Rental income for the three and six month periods ended June 30, 1994 totalled
$1,882,931 and $3,767,816 respectively, compared with $1,780,478 and $3,557,842
for the corresponding periods in 1993. The increase in 1994 reflects increased
revenues at all six properties due to rental rate increases instituted during
the past year.
Property operating expenses for the three and six month periods ended June 30,
1994 totalled $984,394 and $1,941,037 respectively, compared with $916,602 and
$1,876,415 for the corresponding periods in 1993. The increase is due
primarily to expenditures related to the repair and sealing of a parking lot
and carpet replacements for Cypress Lakes, and roof and general repairs for
Trails at Meadowlakes.
For the three and six month periods ended June 30, 1994 and 1993, average
occupancy levels at each of the properties were as follows:
Three Months Ended Six Months Ended
June 30, June 30,
Property 1994 1993 1994 1993
Cypress Lakes 95% 97% 96% 98%
Pelican Landing 97% 93% 98% 95%
River Hill 95% 96% 96% 95%
Shadowood Village 95% 95% 95% 96%
Trails at Meadow Lakes 96% 94% 97% 96%
Village at Foothills II 94% 95% 96% 95%
PART II OTHER INFORMATION
Items 1-4 Not applicable
Item 5 Other information.
Effective May 20, 1994, American Express Company ("American Express")
distributed to holders of record of American Express, shares of Lehman
Brothers Holdings Inc. ("Lehman Brothers") common stock.
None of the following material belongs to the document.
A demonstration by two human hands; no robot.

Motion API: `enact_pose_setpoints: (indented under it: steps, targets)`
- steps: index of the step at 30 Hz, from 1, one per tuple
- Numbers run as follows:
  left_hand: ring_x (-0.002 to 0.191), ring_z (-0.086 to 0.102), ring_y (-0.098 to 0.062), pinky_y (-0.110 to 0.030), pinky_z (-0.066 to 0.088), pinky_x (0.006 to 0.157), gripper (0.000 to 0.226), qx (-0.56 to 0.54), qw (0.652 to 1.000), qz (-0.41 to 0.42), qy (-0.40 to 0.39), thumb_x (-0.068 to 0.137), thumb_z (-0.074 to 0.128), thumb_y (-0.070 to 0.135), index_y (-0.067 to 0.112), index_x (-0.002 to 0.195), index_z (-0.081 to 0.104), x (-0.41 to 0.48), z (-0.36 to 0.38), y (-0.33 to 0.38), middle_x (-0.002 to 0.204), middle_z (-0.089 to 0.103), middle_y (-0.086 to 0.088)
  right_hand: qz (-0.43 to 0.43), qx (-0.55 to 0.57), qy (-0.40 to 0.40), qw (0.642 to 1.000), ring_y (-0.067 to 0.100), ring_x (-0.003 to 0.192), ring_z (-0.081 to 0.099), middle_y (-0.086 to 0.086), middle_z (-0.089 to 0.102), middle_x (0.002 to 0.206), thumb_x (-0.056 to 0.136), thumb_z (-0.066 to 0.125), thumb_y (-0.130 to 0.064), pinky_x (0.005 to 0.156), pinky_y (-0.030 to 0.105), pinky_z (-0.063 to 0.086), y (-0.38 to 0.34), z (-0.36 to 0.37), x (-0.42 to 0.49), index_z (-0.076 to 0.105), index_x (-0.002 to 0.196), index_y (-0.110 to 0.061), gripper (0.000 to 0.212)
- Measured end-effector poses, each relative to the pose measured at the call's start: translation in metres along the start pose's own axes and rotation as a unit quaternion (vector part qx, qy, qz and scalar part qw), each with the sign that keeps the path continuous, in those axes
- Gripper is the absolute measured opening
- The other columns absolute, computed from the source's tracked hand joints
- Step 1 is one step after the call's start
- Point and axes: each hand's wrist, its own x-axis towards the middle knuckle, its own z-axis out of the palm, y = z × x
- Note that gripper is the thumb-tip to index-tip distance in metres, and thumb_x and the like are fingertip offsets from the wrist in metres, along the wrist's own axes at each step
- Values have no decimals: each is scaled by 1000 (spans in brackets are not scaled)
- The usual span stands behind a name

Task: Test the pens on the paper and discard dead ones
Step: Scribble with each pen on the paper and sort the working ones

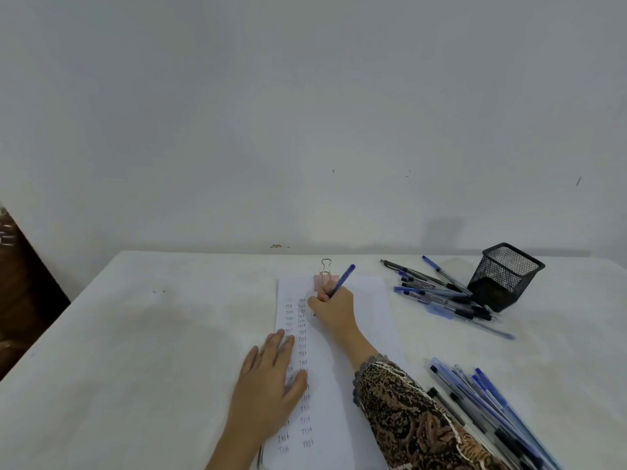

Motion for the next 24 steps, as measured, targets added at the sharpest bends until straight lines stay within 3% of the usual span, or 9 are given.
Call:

As a result
of this transaction, the Partnership's General Partner RI 3-4 Real
Estate Services, Inc. is no longer an affiliate of American Express.
This change is not expected to have any impact on the Partnership.
Item 6 Exhibits and Reports on Form 8-K.
(a) Exhibits - None
(b) Reports on Form 8-K - No reports on Form 8-K were filed during
the three month period covered by this report.
SIGNATURES
Pursuant to the requirements of the Securities and Exchange Act of 1934, the
Registrant has duly caused this report to be signed on its behalf by the
undersigned, thereunto duly authorized.
HUTTON/CONAM REALTY INVESTORS 4
BY: RI 3-4 REAL ESTATE SERVICES, INC.